Update 06Jan16: A friend of mine in a management role at a UK airline read this and asked a follow on question. Question and answer at the end of the page.

Training vs. Checking

An airline standards organisation is typically responsible for both the training of pilots that takes place in the airline, as well as the checking of the standards of those pilots. As a generalisation, training is typically provided for the purposes of achieving a satisfactory standard in a subsequent check; rarely is training provided to qualified pilots as a means to an end (unfortunately). Such a following check can be at the end of a long course of training – such as a new aircraft type rating transition course; or following a short one – such as a single day of training in the simulator every six months followed by the check simulator session. A check event can also come to crew without any preparatory training – such as an annual line check in the aircraft.

Note: Some airlines have split checking from training into separate departments with separate lines of reporting for the check and training captains. The training department is seen as a service industry, the service being the delivery of training and the product being the standards of the airline’s pilots. The checking department is seen as an independent quality assurance mechanism, ensuring the standard of the product and providing improvement feedback to the training department based on assessment of the product – the standards of the pilots.

Having worked under a system like this (as well as the more traditional combined training/checking department), I like the split, not in the least of which because when you combine the two the training often becomes subservient to the checking… whereas I believe it should be the other way around, or in the very least equal. The biggest failing of the split system I believe is when you end up with checkers who never train. Maintaining your training skills is crucial as a checker, and it’s not something you can do effectively during a check.

Training

Training is typically characterised by published lesson plans so the student(s) are fully aware of what they will be expected to do, and an open environment in which questions are asked by all involved – and equally, answered by all involved, before during and after the training.
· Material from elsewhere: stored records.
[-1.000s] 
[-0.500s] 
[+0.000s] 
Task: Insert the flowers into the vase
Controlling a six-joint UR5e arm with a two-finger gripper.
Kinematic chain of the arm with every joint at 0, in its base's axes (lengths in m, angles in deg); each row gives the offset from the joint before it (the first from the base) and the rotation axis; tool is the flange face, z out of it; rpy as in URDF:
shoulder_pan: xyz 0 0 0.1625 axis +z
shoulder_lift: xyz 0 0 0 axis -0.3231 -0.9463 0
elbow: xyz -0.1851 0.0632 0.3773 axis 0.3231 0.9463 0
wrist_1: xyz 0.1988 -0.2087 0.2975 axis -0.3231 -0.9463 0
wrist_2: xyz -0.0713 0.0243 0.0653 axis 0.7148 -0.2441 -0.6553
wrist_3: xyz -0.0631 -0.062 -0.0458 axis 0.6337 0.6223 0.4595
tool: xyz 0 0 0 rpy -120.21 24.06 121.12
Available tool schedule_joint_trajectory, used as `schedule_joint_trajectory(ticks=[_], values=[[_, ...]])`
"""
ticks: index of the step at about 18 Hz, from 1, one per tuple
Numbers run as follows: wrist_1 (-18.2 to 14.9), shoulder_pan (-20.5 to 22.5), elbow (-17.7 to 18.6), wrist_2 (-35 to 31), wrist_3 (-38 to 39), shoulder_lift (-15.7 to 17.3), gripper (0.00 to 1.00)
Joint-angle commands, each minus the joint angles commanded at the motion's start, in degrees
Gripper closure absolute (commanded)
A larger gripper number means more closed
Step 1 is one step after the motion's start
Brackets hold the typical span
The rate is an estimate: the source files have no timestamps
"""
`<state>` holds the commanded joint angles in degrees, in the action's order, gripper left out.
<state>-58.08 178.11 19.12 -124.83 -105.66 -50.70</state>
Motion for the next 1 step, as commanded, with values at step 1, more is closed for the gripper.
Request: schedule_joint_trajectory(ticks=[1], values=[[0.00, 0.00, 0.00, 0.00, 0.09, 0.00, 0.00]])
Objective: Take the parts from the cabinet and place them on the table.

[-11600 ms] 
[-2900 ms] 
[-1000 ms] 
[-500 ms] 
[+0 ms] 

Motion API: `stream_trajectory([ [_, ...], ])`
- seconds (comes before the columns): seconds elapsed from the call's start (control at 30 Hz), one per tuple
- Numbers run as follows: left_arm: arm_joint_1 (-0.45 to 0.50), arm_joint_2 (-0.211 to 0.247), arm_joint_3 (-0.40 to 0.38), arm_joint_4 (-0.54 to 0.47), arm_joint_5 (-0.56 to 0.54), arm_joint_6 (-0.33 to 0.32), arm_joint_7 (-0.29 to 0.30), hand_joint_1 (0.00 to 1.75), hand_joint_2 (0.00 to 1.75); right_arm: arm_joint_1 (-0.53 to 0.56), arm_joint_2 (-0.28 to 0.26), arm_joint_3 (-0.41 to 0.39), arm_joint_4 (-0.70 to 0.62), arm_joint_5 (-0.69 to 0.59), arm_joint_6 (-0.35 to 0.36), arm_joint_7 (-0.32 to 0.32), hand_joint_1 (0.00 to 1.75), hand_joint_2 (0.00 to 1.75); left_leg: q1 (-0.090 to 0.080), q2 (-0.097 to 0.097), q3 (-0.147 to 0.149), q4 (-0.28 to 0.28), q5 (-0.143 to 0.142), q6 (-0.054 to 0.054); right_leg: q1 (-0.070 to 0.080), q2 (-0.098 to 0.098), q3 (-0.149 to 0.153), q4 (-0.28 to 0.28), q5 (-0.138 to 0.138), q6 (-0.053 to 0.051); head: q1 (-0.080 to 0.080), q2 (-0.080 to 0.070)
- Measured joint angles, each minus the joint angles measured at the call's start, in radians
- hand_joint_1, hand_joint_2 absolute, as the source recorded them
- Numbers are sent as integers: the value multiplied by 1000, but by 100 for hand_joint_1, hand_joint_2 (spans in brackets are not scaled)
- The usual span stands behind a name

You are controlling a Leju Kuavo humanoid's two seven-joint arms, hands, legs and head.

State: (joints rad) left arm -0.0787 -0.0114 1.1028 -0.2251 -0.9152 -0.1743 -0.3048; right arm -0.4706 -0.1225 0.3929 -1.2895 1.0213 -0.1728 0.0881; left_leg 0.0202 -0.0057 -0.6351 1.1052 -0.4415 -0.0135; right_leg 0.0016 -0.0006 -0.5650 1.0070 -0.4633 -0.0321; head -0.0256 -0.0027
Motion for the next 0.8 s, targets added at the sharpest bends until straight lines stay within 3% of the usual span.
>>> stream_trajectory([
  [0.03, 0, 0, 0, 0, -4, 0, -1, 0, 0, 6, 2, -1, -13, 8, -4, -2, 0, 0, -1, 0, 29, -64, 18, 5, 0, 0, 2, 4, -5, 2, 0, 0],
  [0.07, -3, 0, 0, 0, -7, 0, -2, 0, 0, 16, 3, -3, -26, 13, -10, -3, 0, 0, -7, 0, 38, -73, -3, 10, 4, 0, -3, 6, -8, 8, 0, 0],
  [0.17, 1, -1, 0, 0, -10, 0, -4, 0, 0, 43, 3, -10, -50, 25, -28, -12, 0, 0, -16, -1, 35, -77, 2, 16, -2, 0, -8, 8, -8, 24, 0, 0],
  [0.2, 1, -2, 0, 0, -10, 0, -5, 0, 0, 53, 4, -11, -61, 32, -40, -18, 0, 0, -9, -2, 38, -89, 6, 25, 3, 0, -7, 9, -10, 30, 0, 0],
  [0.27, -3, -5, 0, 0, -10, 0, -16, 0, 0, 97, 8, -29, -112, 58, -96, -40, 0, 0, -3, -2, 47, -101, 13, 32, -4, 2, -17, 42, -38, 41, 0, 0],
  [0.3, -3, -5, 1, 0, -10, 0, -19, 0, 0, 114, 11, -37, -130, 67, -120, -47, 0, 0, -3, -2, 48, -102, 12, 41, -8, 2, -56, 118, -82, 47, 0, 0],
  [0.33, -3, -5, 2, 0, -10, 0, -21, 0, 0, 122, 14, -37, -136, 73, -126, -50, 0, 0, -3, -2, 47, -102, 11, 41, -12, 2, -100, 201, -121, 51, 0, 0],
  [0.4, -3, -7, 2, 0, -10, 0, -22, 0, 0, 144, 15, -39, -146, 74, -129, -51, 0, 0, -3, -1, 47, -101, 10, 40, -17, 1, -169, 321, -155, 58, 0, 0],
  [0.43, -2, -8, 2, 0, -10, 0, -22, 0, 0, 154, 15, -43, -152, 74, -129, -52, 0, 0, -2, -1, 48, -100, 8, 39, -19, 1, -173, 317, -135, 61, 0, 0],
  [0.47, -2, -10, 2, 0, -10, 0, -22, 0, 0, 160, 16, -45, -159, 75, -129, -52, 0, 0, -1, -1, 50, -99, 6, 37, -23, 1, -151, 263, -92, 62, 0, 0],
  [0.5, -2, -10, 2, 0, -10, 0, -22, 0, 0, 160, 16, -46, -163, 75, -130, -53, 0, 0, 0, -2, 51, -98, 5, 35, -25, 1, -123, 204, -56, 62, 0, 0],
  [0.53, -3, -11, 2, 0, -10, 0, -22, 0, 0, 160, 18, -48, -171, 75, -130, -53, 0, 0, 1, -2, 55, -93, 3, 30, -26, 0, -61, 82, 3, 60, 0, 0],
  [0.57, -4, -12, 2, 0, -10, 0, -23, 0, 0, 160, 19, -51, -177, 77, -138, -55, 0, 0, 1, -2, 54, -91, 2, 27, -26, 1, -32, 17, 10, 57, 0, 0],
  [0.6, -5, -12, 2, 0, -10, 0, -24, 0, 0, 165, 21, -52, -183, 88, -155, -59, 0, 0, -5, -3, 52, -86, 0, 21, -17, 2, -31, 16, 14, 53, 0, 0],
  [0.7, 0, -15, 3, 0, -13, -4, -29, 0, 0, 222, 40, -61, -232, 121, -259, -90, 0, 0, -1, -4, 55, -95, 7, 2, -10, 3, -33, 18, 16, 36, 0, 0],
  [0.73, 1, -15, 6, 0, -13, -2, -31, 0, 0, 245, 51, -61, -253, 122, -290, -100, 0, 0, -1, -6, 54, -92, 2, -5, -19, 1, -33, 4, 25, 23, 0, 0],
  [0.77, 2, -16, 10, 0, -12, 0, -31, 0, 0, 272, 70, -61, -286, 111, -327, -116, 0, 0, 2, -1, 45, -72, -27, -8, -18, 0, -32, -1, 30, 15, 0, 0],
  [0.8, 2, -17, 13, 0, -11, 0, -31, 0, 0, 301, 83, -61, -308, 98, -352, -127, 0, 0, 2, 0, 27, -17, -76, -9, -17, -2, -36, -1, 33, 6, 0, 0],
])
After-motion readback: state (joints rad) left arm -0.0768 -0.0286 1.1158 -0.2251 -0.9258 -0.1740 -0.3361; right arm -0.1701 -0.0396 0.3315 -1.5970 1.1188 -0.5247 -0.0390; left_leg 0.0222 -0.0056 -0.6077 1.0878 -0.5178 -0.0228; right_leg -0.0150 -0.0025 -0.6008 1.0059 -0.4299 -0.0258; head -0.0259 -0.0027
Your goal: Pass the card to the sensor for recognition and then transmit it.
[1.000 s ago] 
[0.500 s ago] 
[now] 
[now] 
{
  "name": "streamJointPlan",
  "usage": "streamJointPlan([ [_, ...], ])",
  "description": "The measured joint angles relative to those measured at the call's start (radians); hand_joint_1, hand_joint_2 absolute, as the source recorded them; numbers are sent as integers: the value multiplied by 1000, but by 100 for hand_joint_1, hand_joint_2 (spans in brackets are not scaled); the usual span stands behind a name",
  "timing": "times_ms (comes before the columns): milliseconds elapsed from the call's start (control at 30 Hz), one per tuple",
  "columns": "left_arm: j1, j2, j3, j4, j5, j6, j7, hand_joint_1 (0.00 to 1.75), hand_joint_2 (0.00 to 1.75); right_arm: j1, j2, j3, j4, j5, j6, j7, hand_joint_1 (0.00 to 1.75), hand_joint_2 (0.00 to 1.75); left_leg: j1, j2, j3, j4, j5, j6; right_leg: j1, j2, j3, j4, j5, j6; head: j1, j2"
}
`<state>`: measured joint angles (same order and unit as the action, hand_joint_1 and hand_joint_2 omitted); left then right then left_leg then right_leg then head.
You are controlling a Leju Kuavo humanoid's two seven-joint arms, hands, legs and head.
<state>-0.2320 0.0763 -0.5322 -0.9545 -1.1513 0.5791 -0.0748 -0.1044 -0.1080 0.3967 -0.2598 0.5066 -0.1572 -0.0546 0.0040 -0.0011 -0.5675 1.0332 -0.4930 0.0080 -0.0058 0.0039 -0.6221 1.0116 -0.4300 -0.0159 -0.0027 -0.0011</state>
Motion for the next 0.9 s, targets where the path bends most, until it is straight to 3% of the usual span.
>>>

The training is conducted by a training captain (or exceptionally a Training First Officer); and input/feedback/instruction (verbal and otherwise) from the trainer to encourage the student towards higher proficiency, is manifest. A good trainer pitches the level of input for each student not just to push them towards at least the minimum required standard; but to improve each student’s own personal standard as well. Training can be of the non-recurrent type, typically for the purpose of gaining a new qualification – or of a recurrent nature, the latter being essentially training provided against tasks for which the student is already qualified to do, usually be followed thereafter by a recurrent check event.

Note: The issue of placing training before assessment is a hot topic of discussion. Many airlines have moved to a “first look” concept where pilots are checked before they are trained. While this may seem overtly unfair, this is because you’re coming at it from the wrong end of the stick. The purpose of recurrent training is not to prepare you for the check – but to improve your proficiency as well as address any shortcomings that may have developed in your standards.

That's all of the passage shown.